Wondering “why learn foreign languages?” Here’s with 10 Benefits of learning foreign languages that your just cannot ignore
Learning a foreign language is synonymous with exploring a foreign culture, it is opening doors to the study of the origins and roots of a foreign civilization. Learning a language can enrich you as a human being, since it also brings along knowledge of new traditions and customs and hence, a fresh perspective to life itself. Some reasons are practical, some aspirational, some intellectual and others sentimental, but whatever your reasons – having a clear idea of why you’re learning a language can help to motivate you in your studies.
When you move to a different country or region, learning the local language will help you to communicate and integrate with the local community. Even if many of the locals speak your language, for example if your L1 is English and you move to the Netherlands, it’s still worth your while learning the local language. Doing so will demonstrate your interest in and commitment to the new country.

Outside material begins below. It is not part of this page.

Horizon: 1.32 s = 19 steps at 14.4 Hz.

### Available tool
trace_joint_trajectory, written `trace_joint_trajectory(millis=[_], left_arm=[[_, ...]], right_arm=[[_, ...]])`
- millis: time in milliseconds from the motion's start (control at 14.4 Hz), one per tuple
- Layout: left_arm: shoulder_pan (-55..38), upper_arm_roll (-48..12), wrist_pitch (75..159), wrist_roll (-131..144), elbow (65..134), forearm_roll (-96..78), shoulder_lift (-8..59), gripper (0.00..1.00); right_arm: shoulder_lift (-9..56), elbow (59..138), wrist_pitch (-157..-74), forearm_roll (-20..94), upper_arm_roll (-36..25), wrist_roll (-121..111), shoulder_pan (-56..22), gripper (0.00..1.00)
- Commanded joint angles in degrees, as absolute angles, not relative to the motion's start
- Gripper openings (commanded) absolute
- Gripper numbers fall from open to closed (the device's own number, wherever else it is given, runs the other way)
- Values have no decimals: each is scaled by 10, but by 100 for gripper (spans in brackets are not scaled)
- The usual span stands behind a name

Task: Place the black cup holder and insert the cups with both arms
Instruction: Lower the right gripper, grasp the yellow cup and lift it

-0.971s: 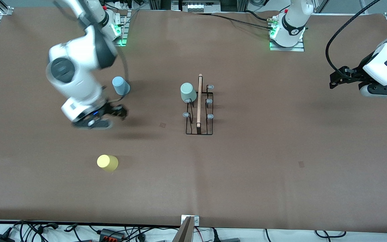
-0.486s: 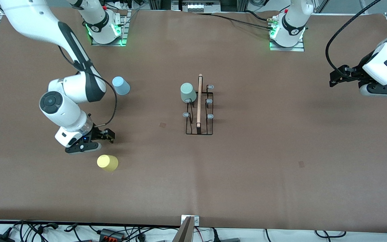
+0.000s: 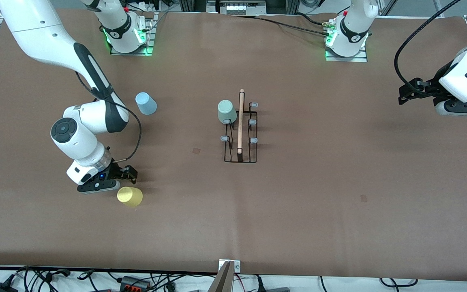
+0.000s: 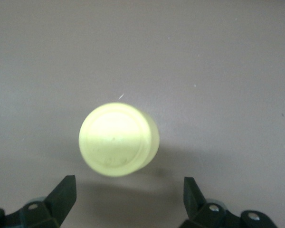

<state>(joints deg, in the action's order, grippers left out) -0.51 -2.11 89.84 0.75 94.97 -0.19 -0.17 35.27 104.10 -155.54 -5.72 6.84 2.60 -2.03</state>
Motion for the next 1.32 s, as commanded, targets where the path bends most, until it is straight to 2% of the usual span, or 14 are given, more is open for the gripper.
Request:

2. Career or Business Benefits
If your work involves regular contact with speakers of foreign languages, being able to talk to them in their own languages will help you to communicate with them. It may also help you to make sales and to negotiate and secure contracts. Knowledge of foreign languages may also increase your chances of finding a new job, getting a promotion or a Transfer overseas, or of going on foreign business trips. Many English – speaking business people don’t bother to learn other languages because they believe that most of the people they do business with in foreign countries can speak English, and if they don’t speak English, interpreters can be used. The lack of foreign language knowledge puts the English speakers at a disadvantage. In meetings for example, the people on the other side can discuss things amongst themselves in their own language without the English speakers understanding, and using interpreters slows everything down. In any socializing after the meetings, the locals will probably feel more comfortable using their own language rather than English.
3. Study or research
You may find that information about subjects you’re interested in is published mainly in a foreign language. Thus learning foreign languages will give you access to the material and enable you to communicate with fellow students and researchers in the field.
Many English speakers seem to believe that wherever you go on holiday you can get by speaking English, so there’s no point in learning any other languages. If people don’t understand you all you have to do is speak slowly and turn up the volume. You can more or less get away with this, as long as you stick to popular tourist resorts and hotels where you can usually find someone who speaks English. However, if you want to venture beyond such places, to get to know the locals, to read signs, menus, etc, knowing the local language is necessary. A basic ability in a foreign language will help you to ‘get by’, i.e. to order food and drink, find your way around, buy tickets, etc. If you have a more advanced knowledge of the language, you can have real conversations with the people you meet, which can be very interesting and will add a new dimension to your holiday.
5. Studying abroad
If you plan to study at a foreign university, college or school, you”ll need an good knowledge of the local language, unless the course you want to study is taught through the medium of your L1. Your institution will probably provide preparatory courses to improve your language skills and continuing support throughout your main course.
6. Secret communication
If you and some of your relatives, friends or colleagues speak a language that few people understand, you can talk freely in public without fear of anyone eavesdropping, and/or you can keep any written material secret. Speakers of such Native American languages as Navajo, Choctaw and Cheyenne served as radio operators, know as Code Talkers, to keep communications secret during both World Wars. Welsh speakers played a similar role during the Bosnian War.
Maybe you’re interested in the literature, poetry, films, TV programs, music or some other aspect of the culture of people who speak a particular language and want to learn their language in order to gain a better understanding of their culture. Most people in the world are multilingual, and everybody could be; no one is rigorously excluded from another language community except through lack of time and effort. Different languages protect and nourish the growth of different cultures, where different pathways of human knowledge can be discovered. Perhaps you enjoy the food and/or drink of a particular country or region and make regular trips there, or the recipe books you want to use are only available in a foreign language
Missionaries and other religious types learn languages in order to spread their message. In fact, missionaries have played a major role in documenting and devising writing systems for many languages. Others learn the language(s) in which the scriptures/holy books of their religion were originally written to gain a better understanding of them. For example, Christians might learn Hebrew, Aramaic and Biblical Greek; Muslims might learn Classical Arabic, and Buddhists might learn Sanskrit.
9. Linguistic interest
Maybe you’re interested in linguistic aspects of a particular language and decide to learn it in order to understand them better.
10. To help understand what other people think
Language influences culture, so learning a language helps you to understand how other people think, and it also helps you to get a general understanding of our world and the many people and cultures that inhabit it.